____ Information shown

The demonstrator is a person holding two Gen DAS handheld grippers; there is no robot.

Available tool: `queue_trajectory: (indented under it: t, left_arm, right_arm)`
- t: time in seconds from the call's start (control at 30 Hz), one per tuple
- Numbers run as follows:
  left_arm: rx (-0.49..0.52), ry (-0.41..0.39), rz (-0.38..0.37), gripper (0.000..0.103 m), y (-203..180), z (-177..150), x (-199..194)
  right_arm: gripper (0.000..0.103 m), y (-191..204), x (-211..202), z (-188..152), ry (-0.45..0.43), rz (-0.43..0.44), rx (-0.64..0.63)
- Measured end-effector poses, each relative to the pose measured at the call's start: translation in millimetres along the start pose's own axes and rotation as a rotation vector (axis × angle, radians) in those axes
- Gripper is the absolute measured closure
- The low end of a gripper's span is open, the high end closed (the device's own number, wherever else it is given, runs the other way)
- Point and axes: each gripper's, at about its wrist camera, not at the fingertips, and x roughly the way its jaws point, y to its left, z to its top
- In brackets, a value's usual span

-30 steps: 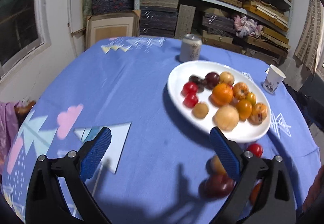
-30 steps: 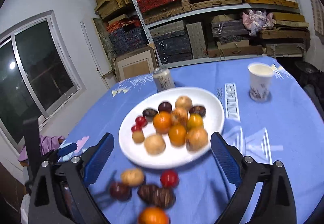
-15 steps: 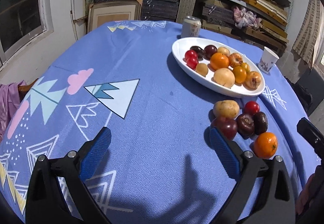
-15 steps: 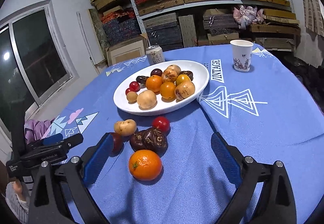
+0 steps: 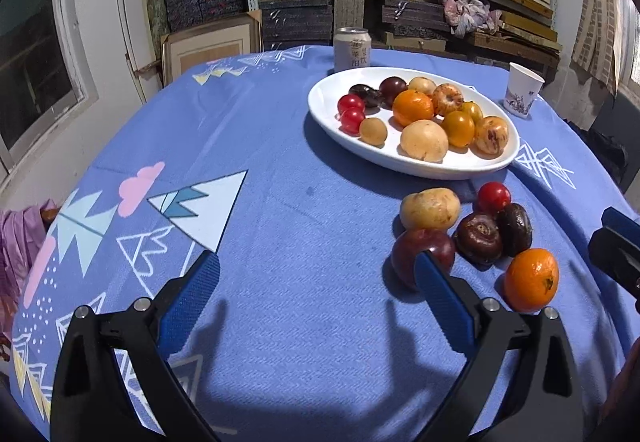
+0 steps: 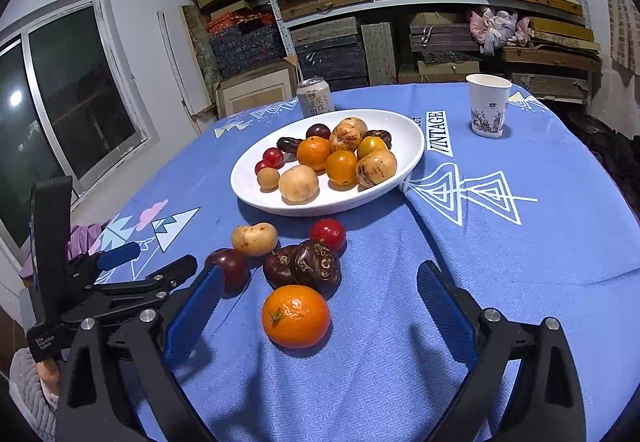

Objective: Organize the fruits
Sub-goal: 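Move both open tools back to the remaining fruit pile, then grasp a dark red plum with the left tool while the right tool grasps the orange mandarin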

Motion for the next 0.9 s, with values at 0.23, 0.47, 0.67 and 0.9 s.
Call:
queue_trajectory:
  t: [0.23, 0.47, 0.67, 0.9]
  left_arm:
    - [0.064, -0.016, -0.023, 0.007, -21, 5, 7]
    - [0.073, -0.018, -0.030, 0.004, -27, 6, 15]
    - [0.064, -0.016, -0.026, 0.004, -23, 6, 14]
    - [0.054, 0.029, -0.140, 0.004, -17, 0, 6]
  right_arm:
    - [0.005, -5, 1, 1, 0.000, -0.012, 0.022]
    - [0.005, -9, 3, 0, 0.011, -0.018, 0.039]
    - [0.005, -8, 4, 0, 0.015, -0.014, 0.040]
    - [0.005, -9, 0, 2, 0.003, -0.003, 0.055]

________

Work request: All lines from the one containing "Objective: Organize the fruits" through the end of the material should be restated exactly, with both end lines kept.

Answer to this exercise:
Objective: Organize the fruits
Sub-goal: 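Move both open tools back to the remaining fruit pile, then grasp a dark red plum with the left tool while the right tool grasps the orange mandarin
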
Motion for the next 0.9 s, with values at 0.23, 0.47, 0.67 and 0.9 s.
Call:
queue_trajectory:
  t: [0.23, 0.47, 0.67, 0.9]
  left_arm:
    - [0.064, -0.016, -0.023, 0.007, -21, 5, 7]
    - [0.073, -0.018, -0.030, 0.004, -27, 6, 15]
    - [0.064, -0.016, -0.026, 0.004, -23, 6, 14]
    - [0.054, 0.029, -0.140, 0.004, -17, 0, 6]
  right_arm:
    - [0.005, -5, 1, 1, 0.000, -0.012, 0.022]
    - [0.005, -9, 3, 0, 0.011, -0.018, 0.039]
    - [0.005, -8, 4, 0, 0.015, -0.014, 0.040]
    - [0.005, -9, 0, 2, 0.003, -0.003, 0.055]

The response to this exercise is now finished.